* Recorded information *
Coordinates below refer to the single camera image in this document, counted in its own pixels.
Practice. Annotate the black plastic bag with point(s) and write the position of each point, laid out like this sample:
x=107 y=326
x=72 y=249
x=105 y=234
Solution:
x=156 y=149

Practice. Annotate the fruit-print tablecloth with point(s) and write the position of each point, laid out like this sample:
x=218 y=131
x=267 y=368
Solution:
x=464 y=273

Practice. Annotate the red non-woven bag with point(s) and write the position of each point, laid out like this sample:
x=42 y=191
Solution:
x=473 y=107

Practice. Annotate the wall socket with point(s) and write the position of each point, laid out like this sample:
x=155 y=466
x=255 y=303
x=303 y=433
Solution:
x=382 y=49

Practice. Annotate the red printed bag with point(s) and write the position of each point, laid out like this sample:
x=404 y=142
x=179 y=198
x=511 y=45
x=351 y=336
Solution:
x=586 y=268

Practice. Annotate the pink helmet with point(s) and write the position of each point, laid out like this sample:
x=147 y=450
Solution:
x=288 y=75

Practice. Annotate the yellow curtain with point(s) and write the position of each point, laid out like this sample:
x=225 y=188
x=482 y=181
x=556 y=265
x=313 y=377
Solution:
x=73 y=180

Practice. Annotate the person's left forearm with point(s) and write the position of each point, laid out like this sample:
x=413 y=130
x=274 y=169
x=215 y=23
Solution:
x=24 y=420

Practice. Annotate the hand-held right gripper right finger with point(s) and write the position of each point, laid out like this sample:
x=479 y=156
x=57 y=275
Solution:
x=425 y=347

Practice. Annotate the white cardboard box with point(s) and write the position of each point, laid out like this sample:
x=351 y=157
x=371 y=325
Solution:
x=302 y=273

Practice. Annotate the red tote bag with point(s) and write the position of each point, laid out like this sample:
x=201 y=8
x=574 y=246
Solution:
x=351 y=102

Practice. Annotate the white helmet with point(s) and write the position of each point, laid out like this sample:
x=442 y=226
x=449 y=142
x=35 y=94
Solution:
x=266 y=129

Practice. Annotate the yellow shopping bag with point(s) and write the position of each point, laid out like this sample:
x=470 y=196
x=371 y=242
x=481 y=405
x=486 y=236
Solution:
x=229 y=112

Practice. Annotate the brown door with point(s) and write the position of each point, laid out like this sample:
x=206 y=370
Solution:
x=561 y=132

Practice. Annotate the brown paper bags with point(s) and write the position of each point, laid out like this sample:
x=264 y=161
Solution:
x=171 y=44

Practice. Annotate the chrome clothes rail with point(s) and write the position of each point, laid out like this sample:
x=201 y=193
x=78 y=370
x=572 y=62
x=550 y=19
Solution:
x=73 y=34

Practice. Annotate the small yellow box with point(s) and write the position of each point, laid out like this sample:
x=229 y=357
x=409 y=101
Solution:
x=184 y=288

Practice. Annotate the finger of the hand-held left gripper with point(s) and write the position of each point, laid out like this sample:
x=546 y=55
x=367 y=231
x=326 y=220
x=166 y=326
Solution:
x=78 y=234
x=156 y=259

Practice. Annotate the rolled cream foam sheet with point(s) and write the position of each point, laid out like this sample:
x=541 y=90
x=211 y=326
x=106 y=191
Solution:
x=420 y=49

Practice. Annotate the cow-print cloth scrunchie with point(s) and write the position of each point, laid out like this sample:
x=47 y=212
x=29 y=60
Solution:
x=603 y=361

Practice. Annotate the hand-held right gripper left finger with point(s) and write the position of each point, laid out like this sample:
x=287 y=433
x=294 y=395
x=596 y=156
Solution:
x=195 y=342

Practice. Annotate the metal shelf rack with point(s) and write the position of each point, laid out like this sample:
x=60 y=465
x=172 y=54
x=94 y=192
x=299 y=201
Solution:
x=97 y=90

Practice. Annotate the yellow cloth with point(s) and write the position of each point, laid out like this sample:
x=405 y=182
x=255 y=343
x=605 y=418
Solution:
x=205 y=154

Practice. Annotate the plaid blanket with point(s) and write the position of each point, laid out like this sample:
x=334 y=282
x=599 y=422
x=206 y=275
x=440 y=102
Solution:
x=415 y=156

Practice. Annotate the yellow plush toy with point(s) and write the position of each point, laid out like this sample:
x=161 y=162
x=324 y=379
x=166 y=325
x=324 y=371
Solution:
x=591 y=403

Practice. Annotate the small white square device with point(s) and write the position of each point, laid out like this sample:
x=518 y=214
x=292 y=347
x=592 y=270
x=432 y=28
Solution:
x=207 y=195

* Goal of the exercise *
Return the material in its entirety, word for word.

* Response *
Coordinates below refer to the single camera image in this document, counted in its own pixels.
Practice. Annotate the black plastic bag with point(s) and write the position of each point, laid out like this sample:
x=107 y=326
x=72 y=249
x=105 y=234
Solution:
x=156 y=149

Practice. Annotate the fruit-print tablecloth with point(s) and write the position of each point, laid out like this sample:
x=218 y=131
x=267 y=368
Solution:
x=464 y=273

Practice. Annotate the red non-woven bag with point(s) and write the position of each point, laid out like this sample:
x=42 y=191
Solution:
x=473 y=107

Practice. Annotate the wall socket with point(s) and write the position of each point, laid out like this sample:
x=155 y=466
x=255 y=303
x=303 y=433
Solution:
x=382 y=49

Practice. Annotate the red printed bag with point(s) and write the position of each point, laid out like this sample:
x=404 y=142
x=179 y=198
x=511 y=45
x=351 y=336
Solution:
x=586 y=268

Practice. Annotate the pink helmet with point(s) and write the position of each point, laid out like this sample:
x=147 y=450
Solution:
x=288 y=75

Practice. Annotate the yellow curtain with point(s) and write the position of each point, laid out like this sample:
x=225 y=188
x=482 y=181
x=556 y=265
x=313 y=377
Solution:
x=73 y=180

Practice. Annotate the person's left forearm with point(s) and write the position of each point, laid out like this sample:
x=413 y=130
x=274 y=169
x=215 y=23
Solution:
x=24 y=420

Practice. Annotate the hand-held right gripper right finger with point(s) and write the position of each point, laid out like this sample:
x=479 y=156
x=57 y=275
Solution:
x=425 y=347

Practice. Annotate the white cardboard box with point(s) and write the position of each point, laid out like this sample:
x=351 y=157
x=371 y=325
Solution:
x=302 y=273

Practice. Annotate the red tote bag with point(s) and write the position of each point, laid out like this sample:
x=201 y=8
x=574 y=246
Solution:
x=351 y=102

Practice. Annotate the white helmet with point(s) and write the position of each point, laid out like this sample:
x=442 y=226
x=449 y=142
x=35 y=94
Solution:
x=266 y=129

Practice. Annotate the yellow shopping bag with point(s) and write the position of each point, laid out like this sample:
x=470 y=196
x=371 y=242
x=481 y=405
x=486 y=236
Solution:
x=229 y=112

Practice. Annotate the brown door with point(s) and write the position of each point, laid out like this sample:
x=206 y=370
Solution:
x=561 y=132

Practice. Annotate the brown paper bags with point(s) and write the position of each point, laid out like this sample:
x=264 y=161
Solution:
x=171 y=44

Practice. Annotate the chrome clothes rail with point(s) and write the position of each point, laid out like this sample:
x=201 y=193
x=78 y=370
x=572 y=62
x=550 y=19
Solution:
x=73 y=34

Practice. Annotate the small yellow box with point(s) and write the position of each point, laid out like this sample:
x=229 y=357
x=409 y=101
Solution:
x=184 y=288

Practice. Annotate the finger of the hand-held left gripper with point(s) and write the position of each point, laid out like this sample:
x=546 y=55
x=367 y=231
x=326 y=220
x=166 y=326
Solution:
x=78 y=234
x=156 y=259

Practice. Annotate the rolled cream foam sheet with point(s) and write the position of each point, laid out like this sample:
x=541 y=90
x=211 y=326
x=106 y=191
Solution:
x=420 y=49

Practice. Annotate the cow-print cloth scrunchie with point(s) and write the position of each point, laid out like this sample:
x=47 y=212
x=29 y=60
Solution:
x=603 y=361

Practice. Annotate the hand-held right gripper left finger with point(s) and write the position of each point, laid out like this sample:
x=287 y=433
x=294 y=395
x=596 y=156
Solution:
x=195 y=342

Practice. Annotate the metal shelf rack with point(s) and write the position of each point, laid out like this sample:
x=60 y=465
x=172 y=54
x=94 y=192
x=299 y=201
Solution:
x=97 y=90

Practice. Annotate the yellow cloth with point(s) and write the position of each point, laid out like this sample:
x=405 y=182
x=255 y=343
x=605 y=418
Solution:
x=205 y=154

Practice. Annotate the plaid blanket with point(s) and write the position of each point, laid out like this sample:
x=334 y=282
x=599 y=422
x=206 y=275
x=440 y=102
Solution:
x=415 y=156

Practice. Annotate the yellow plush toy with point(s) and write the position of each point, laid out like this sample:
x=161 y=162
x=324 y=379
x=166 y=325
x=324 y=371
Solution:
x=591 y=403

Practice. Annotate the small white square device with point(s) and write the position of each point, laid out like this sample:
x=518 y=214
x=292 y=347
x=592 y=270
x=432 y=28
Solution:
x=207 y=195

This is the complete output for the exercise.